Aiempanakit K, Chiratikarnwong K, Juthong S, Auepemkiate S
1 Division of Dermatology, Department of Internal Medicine, Faculty of Medicine, Prince of Songkla University, Hat Yai, Songkhla, Thailand.
2 Division of Rheumatology, Department of Internal Medicine, Faculty of Medicine, Prince of Songkla University, Hat Yai, Songkhla, Thailand.
Lupus. 2018 Oct;27(11):1860-1863. doi: 10.1177/0961203318789766. Epub 2018 Jul 20.

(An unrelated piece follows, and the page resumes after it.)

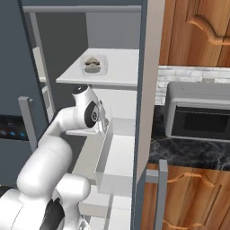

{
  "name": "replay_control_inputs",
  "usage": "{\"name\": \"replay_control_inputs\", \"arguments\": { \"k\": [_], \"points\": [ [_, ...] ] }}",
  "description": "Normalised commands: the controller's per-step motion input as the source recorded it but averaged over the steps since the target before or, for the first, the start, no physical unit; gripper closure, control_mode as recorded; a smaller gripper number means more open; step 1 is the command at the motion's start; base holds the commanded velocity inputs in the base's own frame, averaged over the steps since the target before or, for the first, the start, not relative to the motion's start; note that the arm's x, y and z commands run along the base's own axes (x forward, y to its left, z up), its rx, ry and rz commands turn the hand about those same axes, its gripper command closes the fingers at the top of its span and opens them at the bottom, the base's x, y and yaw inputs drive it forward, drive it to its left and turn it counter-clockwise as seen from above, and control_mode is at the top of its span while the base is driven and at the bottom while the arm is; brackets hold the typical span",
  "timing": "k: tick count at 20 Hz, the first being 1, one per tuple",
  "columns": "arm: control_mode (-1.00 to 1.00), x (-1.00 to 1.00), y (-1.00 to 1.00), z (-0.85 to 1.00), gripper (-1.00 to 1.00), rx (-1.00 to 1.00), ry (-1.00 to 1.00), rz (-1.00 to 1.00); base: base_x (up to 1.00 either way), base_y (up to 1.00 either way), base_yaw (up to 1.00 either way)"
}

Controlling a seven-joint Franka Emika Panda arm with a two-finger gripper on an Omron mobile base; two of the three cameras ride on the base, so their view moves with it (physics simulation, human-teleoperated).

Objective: Place two dumplings into each of the tupperware containers and then place the containers in the fridge.

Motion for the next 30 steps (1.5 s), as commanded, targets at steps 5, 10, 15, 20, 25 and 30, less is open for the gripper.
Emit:
{"name": "replay_control_inputs", "arguments": {
  "k": [5, 10, 15, 20, 25, 30],
  "points": [
    [-1.00, 0.36, -0.01, -0.23, 1.00, -0.01, -0.07, 0.00, 0.00, 0.00, 0.00],
    [-1.00, 0.46, -0.07, 0.00, 1.00, 0.00, 0.00, -0.02, 0.00, 0.00, 0.00],
    [-1.00, 0.54, -0.04, -0.07, 1.00, -0.03, 0.00, -0.07, 0.00, 0.00, 0.00],
    [-1.00, 0.54, 0.00, -0.15, 1.00, -0.04, 0.00, -0.06, 0.00, 0.00, 0.00],
    [-1.00, 0.43, -0.04, -0.20, 1.00, 0.00, 0.00, 0.00, 0.00, 0.00, 0.00],
    [-1.00, 0.14, -0.02, 0.00, 1.00, 0.00, 0.02, 0.00, 0.00, 0.00, 0.00]
  ]
}}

A 60-year-old female was diagnosed with progressive systemic sclerosis and interstitial lung disease of two months' duration. The patient was treated for Raynaud phenomenon with aspirin, nifedipine, colchicine, and naproxen. Two weeks after treatment, she developed widespread erythematous patches with blistering eruptions on the face, torso, and extremities, and also had erosion on the oral mucosa. Skin biopsy for histopathology and direct immunofluorescent studies were suggestive of lupus erythematosus. To the best of our knowledge, this is the first case of toxic epidermal necrolysis-like acute cutaneous lupus erythematosus in a patient with progressive systemic sclerosis.
一名60岁女性被诊断为进行性系统性硬化症和病程两个月的间质性肺病。该患者曾用阿司匹林、硝苯地平、秋水仙碱和萘普生治疗雷诺现象。治疗两周后,她的面部、躯干和四肢出现广泛的红斑性斑块伴水疱性皮疹,口腔黏膜也有糜烂。皮肤组织病理学活检和直接免疫荧光研究提示为红斑狼疮。据我们所知,这是首例进行性系统性硬化症患者发生中毒性表皮坏死松解型急性皮肤红斑狼疮的病例。